Had another thought on this issue this morning. This particular idea would build on the init-exec model from seismic reflection processing and the approach turning parallelism on and off in openmp. Anyone reading this not familiar with openmp can check many online sources. Here is a particularly useful summary of the syntax.

The idea borrowed from openmp is to use a preprocessor to set up the global history parameters. The preprocessor instructions would preceded by a comment mark (in python the "#" character) followed by a keyword to unambiguously separate such lines from a normal comment line. Might be clearer if I just made up a little examples:

#mspass algorithm=db.readwf instance=1 command="d=db.readwf(algorithm=$alg,algid=$algid) historyoff="d=db.readwf()
...
#mspass algorithm=filter instance=1 command="filter(d,"highpass",freq=1.0,algorithm=$alg,algid=$algid)  historoff="filter(d,"highpass",freq=1.0)"
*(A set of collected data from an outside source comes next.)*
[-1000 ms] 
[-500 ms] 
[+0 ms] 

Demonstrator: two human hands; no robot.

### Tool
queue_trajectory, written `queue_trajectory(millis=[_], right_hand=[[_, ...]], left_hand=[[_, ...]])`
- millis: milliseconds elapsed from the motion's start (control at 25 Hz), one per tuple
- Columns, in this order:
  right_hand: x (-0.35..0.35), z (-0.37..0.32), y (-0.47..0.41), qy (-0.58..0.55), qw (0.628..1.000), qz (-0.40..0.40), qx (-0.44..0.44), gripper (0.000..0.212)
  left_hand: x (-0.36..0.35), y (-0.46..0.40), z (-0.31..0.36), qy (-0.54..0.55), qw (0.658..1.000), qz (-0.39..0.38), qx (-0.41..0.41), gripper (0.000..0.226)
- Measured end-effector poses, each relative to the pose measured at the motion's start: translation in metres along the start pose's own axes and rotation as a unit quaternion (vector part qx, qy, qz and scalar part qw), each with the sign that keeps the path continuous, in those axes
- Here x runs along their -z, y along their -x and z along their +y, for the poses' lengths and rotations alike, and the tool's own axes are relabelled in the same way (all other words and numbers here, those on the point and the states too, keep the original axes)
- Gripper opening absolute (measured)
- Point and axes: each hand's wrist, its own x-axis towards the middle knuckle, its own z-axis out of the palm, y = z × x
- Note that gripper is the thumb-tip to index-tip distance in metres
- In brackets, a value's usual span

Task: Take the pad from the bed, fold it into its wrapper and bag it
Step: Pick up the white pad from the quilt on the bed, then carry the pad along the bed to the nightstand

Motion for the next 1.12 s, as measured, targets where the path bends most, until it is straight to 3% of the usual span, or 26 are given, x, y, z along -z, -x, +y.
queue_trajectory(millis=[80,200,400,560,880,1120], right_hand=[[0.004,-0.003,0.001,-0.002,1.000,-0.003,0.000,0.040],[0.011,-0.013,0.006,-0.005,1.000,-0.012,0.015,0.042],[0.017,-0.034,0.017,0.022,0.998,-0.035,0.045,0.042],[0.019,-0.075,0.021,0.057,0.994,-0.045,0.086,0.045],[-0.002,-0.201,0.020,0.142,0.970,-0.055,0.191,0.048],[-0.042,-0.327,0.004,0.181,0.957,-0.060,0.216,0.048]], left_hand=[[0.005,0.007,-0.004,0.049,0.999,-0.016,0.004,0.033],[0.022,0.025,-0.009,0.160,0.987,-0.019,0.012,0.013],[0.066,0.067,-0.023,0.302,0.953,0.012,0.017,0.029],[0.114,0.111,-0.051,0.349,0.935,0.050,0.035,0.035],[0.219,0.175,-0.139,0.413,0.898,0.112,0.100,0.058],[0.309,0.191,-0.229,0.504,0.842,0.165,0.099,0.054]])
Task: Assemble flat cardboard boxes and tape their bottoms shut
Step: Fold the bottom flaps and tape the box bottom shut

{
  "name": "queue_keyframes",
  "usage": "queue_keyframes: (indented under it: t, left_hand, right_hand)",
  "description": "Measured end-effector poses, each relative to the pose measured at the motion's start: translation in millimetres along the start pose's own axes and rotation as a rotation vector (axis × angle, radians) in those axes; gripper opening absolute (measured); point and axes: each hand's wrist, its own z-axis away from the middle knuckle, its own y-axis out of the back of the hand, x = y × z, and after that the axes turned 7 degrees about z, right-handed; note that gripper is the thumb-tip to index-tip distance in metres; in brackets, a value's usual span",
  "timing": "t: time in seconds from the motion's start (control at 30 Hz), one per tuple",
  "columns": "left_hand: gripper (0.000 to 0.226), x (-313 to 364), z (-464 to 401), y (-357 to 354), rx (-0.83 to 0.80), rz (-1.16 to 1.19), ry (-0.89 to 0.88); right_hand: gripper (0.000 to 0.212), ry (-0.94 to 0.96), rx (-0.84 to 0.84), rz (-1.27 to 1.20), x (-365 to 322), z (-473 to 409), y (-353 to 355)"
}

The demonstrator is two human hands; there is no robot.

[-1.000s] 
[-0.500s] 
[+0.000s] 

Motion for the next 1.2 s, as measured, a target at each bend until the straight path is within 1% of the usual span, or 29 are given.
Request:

A preprocessor could just scan the job script and use the #mspass lines to define unique ids for each algorithm instance. The syntax of the above is not the point but the concept of using a preprocessor to handle the (like init) creation of data for the global history manager. The init could be run in multiple modes:

  1. dryrun mode would just check the syntax of each run line. That would require any mspass processing module to handle that parameter correctly.
  2. For the specific approach above command would be substituted if history preservation was not required.
  3. For the approach above the historyoff arg would be executed for running with history preservation.

This model would require init be run before any run. There might be a less dogmatic way to do this, but I hope it illustrates the point of this approach; using a preprocessor to set up the history mechanism and turn it on and off. It addresses a related problem of providing a mechanism for a basic sanity check on the job script.

wangyinz commented 3 years ago

I also think the init-exec model works better, but instead of implementing a preprocessor, why don't we just use normal class/function calls? I think the equivalent of that example could be easily replaced with similar lines that calls a global history class. The problem with preprocessing is that Python is assumed to be interactive, so unless we do some sophisticated tweak, the preprocesser won't work, for example, in a Jupyter Notebook.

Actually, another thing that struck me is that since we want to make the history part optional, we might want to consider turning the ProcessingHistory into a member of a TimeSeries or Seismogram. This will also resolve the name space conflict that Jinxin recently discovered - both Metadata and ProcessingHistory has a clear method, and we actually cannot access the ProcessingHistory.clear method in Python.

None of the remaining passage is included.